EX-99.1 2 d273060dex991.htm EX-99.1 EX-99.1

Exhibit 99.1

November 1, 2016

Dear Shareholder:

Enclosed (unless you have direct deposit) is your November 1, 2016, dividend of $.06 per common share.

The performance of your company for the three quarters of 2016 was $1.24 per diluted common share compared to $.87 for the three quarters of 2015. This is a 43% increase. As you may recall, in the second quarter we received a payoff on a challenged loan where we recovered approximately $1,300,000 in previously charged down loan value and approximately $918,000 in non-accrued interest. If we compare earnings per share without these nonrecurring items, earnings for the three quarters would have been approximately $1.11 per diluted common share. This would still be a respectable 33% increase.

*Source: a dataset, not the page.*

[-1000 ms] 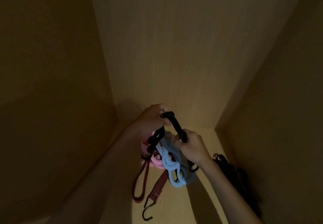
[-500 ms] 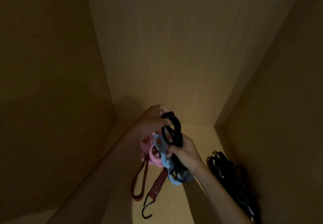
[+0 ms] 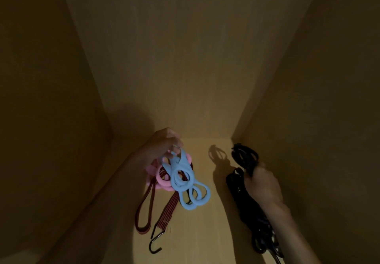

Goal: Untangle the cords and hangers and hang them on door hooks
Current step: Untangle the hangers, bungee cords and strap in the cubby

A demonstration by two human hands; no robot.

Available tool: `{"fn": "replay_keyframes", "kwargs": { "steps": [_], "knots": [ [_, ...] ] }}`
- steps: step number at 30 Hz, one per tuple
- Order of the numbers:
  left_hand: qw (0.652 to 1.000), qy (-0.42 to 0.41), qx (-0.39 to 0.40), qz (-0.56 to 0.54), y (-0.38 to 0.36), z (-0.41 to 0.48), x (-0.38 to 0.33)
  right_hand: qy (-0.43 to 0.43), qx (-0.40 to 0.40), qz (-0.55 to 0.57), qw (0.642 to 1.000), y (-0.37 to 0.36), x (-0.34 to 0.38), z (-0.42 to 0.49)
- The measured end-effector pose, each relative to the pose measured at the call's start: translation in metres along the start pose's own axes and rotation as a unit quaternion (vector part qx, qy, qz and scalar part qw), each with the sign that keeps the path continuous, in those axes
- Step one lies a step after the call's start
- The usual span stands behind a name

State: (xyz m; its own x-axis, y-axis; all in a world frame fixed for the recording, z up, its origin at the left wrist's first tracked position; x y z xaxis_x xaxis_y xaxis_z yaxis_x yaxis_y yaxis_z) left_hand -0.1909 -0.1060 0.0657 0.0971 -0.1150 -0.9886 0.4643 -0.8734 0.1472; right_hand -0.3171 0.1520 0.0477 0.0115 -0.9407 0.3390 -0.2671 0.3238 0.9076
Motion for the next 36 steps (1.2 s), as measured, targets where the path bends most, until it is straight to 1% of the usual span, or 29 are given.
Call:
{"fn": "replay_keyframes", "kwargs": {
  "steps": [3, 8, 11, 16, 20, 24, 26, 27, 30, 31, 34, 36],
  "knots": [
    [1.0, 0.019, -0.007, 0.007, -0.001, -0.001, 0.008, -0.026, -0.014, -0.06, 0.998, -0.006, -0.027, 0.002],
    [1.0, 0.026, 0.004, 0.012, 0.002, -0.002, 0.016, -0.045, -0.033, -0.131, 0.99, -0.057, -0.057, -0.004],
    [0.999, 0.038, -0.004, 0.021, 0.008, -0.003, 0.022, -0.06, -0.045, -0.165, 0.983, -0.066, -0.067, 0.0],
    [0.996, 0.069, -0.016, 0.045, 0.017, -0.007, 0.042, -0.076, -0.033, -0.159, 0.984, -0.064, -0.062, 0.01],
    [0.987, 0.102, 0.018, 0.121, 0.021, -0.014, 0.064, -0.082, -0.044, -0.167, 0.982, -0.059, -0.058, 0.012],
    [0.973, 0.112, 0.044, 0.197, 0.021, -0.017, 0.073, -0.069, -0.067, -0.146, 0.985, -0.046, -0.048, 0.005],
    [0.961, 0.116, 0.061, 0.244, 0.02, -0.019, 0.076, -0.043, -0.081, -0.136, 0.986, -0.042, -0.035, -0.001],
    [0.955, 0.114, 0.072, 0.266, 0.02, -0.019, 0.078, -0.017, -0.092, -0.118, 0.989, -0.039, -0.025, -0.005],
    [0.945, 0.105, 0.087, 0.297, 0.019, -0.02, 0.085, 0.11, -0.141, -0.03, 0.983, -0.035, 0.006, -0.016],
    [0.944, 0.101, 0.088, 0.302, 0.019, -0.02, 0.087, 0.142, -0.131, -0.014, 0.981, -0.038, 0.016, -0.022],
    [0.944, 0.098, 0.082, 0.305, 0.016, -0.021, 0.091, 0.21, -0.016, 0.012, 0.978, -0.07, 0.05, -0.034],
    [0.949, 0.089, 0.063, 0.297, 0.016, -0.023, 0.089, 0.274, 0.037, -0.004, 0.961, -0.094, 0.073, -0.045]
  ]
}}
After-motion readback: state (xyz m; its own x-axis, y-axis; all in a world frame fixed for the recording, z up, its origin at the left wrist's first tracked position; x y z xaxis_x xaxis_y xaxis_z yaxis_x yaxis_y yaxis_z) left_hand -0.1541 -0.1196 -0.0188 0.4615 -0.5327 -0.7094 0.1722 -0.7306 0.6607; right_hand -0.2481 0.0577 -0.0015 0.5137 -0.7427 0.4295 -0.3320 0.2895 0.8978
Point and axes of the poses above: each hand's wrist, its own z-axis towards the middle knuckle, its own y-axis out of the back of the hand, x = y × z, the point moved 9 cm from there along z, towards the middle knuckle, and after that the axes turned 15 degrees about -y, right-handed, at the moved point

While we hear conflicting economic stories in this election year, we continue to experience a nice pace of loan activity. Our net loans have grown from $987,000,000 at year end 2015 to 1,034,000,000 at September 30. This does not include over $50,000,000 in real estate mortgages which we processed and sold into the secondary market. We sell these mortgages as we don’t want to put 30-year fixed rate loans on our books when you are at the bottom of a rate cycle. Our loan growth contributed to increasing total interest income to $40,160,000 from $37,725,000 the prior year. At the same time interest expense was down $35,000. The result is a nice pickup in net interest income of over $2,400,000, primarily from loan growth and carefully managing rates.

Our noninterest income for the three quarters of 2016 was $12,989,000. This was an increase of $1,857,000 or 16.7% from 2015. While we have experienced increases in most of our noninterest income categories, we had a 51% increase in our net gain on the sale of loans. This is a result of the mortgage lending activity this year.

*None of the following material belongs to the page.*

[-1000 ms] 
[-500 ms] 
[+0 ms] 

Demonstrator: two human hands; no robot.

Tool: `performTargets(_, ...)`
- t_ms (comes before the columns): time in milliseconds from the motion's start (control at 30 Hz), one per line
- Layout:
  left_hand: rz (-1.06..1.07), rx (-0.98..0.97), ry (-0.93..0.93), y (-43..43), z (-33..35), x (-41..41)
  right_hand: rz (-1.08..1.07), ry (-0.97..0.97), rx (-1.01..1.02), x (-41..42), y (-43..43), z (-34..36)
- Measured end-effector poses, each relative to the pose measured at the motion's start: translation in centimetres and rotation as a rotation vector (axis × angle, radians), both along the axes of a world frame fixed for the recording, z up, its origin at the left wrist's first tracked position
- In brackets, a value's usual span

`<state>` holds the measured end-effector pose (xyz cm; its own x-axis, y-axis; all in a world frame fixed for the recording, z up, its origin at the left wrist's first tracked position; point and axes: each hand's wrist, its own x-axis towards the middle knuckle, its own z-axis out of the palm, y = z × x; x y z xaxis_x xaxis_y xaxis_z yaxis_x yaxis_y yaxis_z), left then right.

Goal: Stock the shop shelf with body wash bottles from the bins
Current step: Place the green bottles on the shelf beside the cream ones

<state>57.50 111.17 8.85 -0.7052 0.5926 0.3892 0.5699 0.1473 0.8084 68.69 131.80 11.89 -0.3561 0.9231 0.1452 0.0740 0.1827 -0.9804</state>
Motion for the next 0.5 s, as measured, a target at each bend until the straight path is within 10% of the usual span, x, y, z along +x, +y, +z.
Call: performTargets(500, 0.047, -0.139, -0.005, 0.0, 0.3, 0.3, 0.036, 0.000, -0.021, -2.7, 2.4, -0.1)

Noninterest expenses for nine months was $33,153,000, up just 3% from 2015. Noninterest expense increases are primarily in salaries and benefits from the Dayton acquisition in 2015. This year includes a full nine months, last year’s expense included from the deal closing in early March to September 30, so it’s not quite an apples-to-apples comparison.

Our performance numbers continue to point to the impact of growth and leveraging our expenses over a larger company. Growth has brought an increase in net interest income of 7%, an increase in non-interest income of over 16% while expense are up only 3%.

As we look at growth opportunities, we are pleased with the continuing results of last year’s Dayton acquisition and the opening of the loan production office in Mayfield Heights, Ohio. We have recently hired experienced lenders from the Toledo market and west side of Cleveland. The recently announced acquisition of First Merit by Huntington Bank should bring opportunities to Civista for experienced lending staff and customers.


We are embarking on two projects that will take advantage of operating efficiencies and also improve our customer experience. The first is our “On-Base” project. OnBase will result in the digitalization of documents and processes. A highly regulated business like banking results in the generation of a lot of paper, copies, and expense. The OnBase project will help to streamline the handling of documents. Our second project will involve a strong look at our customer’s experience. In this rapidly changing technology world, customers want quick and seamless interaction with their bank. We have engaged both outside experts and internal tech-savvy employees to provide recommendations. Both projects will be a long-term investment, navigating the company into the 21st century.

While delivery of service and products may evolve, our business focus remains unchanged. Our story continues to be gathering inexpensive deposits and putting that funding to work in lending. We remain disciplined in our loan offerings and structure in order to maintain our strong interest margin and short duration. We continue to examine and implement opportunities for reasonable fee income for our services, which we believe have a strong value. We continue to participate and give back in our communities, which are the foundation of our business. We believe this builds the value of this franchise – your company.

If you have any questions, a call is always welcomed.

 

Very truly yours,

LOGO
James O. Miller
President and CEO

Cautionary Statement Regarding Forward-Looking Information

Comments made in this letter include “forward-looking statements” within the meaning of the Private Securities Litigation Reform Act of 1995. Forward-looking statements are subject to numerous assumptions, risks and uncertainties. Although management believes that the expectations reflected in the forward-looking statements are reasonable, actual results or future events could differ, possibly materially, from those anticipated in these forward-looking statements. The forward-looking statements speak only as of the date of this letter, and Civista Bancshares, Inc. assumes no duty to update any forward-looking statements to reflect events or circumstances after the date of this letter, except to the extent required by law.